* [Instructions to follow] What you return must be the data below, word for word, without any images.

* [Dataset excerpt]

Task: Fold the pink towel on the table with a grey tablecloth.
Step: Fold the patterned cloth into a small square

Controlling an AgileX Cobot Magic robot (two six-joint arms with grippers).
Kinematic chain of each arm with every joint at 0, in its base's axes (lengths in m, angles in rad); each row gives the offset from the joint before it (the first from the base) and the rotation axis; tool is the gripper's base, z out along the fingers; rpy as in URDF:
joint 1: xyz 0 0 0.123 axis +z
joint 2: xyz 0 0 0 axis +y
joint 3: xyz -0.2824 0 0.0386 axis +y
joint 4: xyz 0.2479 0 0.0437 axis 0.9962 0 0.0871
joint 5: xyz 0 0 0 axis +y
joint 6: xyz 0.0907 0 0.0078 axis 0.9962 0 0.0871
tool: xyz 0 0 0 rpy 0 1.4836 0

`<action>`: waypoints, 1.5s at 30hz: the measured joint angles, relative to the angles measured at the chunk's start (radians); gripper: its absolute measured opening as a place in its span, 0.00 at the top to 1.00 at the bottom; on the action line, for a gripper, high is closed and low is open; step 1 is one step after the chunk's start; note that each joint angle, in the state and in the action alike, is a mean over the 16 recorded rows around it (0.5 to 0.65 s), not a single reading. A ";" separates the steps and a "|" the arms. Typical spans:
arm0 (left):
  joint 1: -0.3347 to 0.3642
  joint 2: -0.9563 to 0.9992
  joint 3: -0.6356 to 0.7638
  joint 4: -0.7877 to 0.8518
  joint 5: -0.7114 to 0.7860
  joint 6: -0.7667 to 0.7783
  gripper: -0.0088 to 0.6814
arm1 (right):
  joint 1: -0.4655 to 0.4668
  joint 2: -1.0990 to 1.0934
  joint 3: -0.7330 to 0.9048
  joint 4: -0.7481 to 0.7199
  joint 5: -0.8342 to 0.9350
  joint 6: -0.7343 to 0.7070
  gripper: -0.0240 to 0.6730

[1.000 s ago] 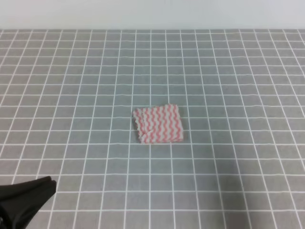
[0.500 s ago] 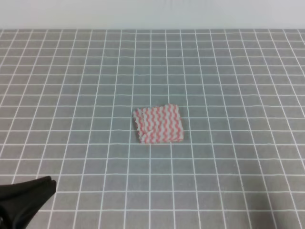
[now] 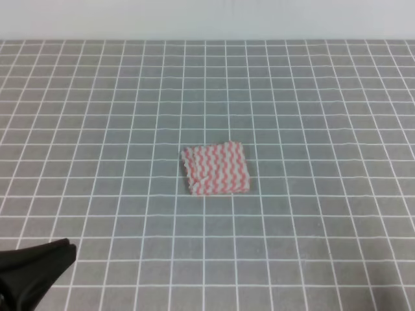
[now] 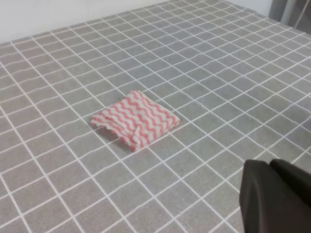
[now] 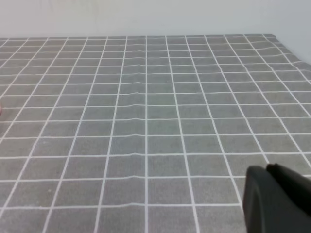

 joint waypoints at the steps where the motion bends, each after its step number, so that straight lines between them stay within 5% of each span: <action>1: 0.000 -0.001 0.000 0.000 0.001 0.000 0.99 | 0.000 -0.001 0.000 0.001 0.001 0.000 0.97; 28: -0.001 -0.006 0.011 0.051 -0.095 -0.025 0.99 | 0.000 0.001 0.003 0.006 -0.001 0.000 0.97; 37: 0.012 -0.111 0.127 0.284 -0.314 -0.310 0.99 | 0.000 0.001 0.003 0.006 0.001 0.000 0.97; 45: 0.122 -0.269 0.276 0.503 -0.405 -0.646 0.99 | 0.000 -0.001 0.002 0.006 0.001 0.000 0.97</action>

* [Response area]
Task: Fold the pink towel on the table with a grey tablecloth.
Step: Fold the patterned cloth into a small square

Controlling an AgileX Cobot Magic robot (two six-joint arms with grippers).
Kinematic chain of each arm with every joint at 0, in its base's axes (lengths in m, angles in rad); each row gives the offset from the joint before it (the first from the base) and the rotation axis; tool is the gripper's base, z out along the fingers; rpy as in URDF:
joint 1: xyz 0 0 0.123 axis +z
joint 2: xyz 0 0 0 axis +y
joint 3: xyz -0.2824 0 0.0386 axis +y
joint 4: xyz 0.2479 0 0.0437 axis 0.9962 0 0.0871
joint 5: xyz 0 0 0 axis +y
joint 6: xyz 0.0907 0 0.0078 axis 0.9962 0 0.0871
tool: xyz 0 0 0 rpy 0 1.4836 0

`<action>`: waypoints, 1.5s at 30hz: the measured joint angles, relative to the angles measured at the chunk's start (radians); gripper: its absolute measured opening as a place in its span, 0.00 at the top to 1.00 at the bottom; on the action line, for a gripper, high is closed and low is open; step 1 is one step after the chunk's start; note that each joint angle, in the state and in the action alike, is a mean over the 16 recorded rows around it (0.5 to 0.65 s), not a single reading. A ";" separates the steps and a "|" the arms. Typical spans:
arm0 (left):
  joint 1: -0.3347 to 0.3642
  joint 2: -0.9563 to 0.9992
  joint 3: -0.6356 to 0.7638
  joint 4: -0.7877 to 0.8518
  joint 5: -0.7114 to 0.7860
  joint 6: -0.7667 to 0.7783
  gripper: -0.0088 to 0.6814
arm1 (right):
  joint 1: -0.4655 to 0.4668
  joint 2: -1.0990 to 1.0934
  joint 3: -0.7330 to 0.9048
  joint 4: -0.7481 to 0.7199
  joint 5: -0.8342 to 0.9350
  joint 6: -0.7343 to 0.7070
  gripper: -0.0240 to 0.6730

[1.000 s ago] 
[0.500 s ago] 
[now] 
[now] 
[now] 

 joint waypoints at the steps where the motion bends, each after its step number, so that straight lines between them stay within 5% of each span: <action>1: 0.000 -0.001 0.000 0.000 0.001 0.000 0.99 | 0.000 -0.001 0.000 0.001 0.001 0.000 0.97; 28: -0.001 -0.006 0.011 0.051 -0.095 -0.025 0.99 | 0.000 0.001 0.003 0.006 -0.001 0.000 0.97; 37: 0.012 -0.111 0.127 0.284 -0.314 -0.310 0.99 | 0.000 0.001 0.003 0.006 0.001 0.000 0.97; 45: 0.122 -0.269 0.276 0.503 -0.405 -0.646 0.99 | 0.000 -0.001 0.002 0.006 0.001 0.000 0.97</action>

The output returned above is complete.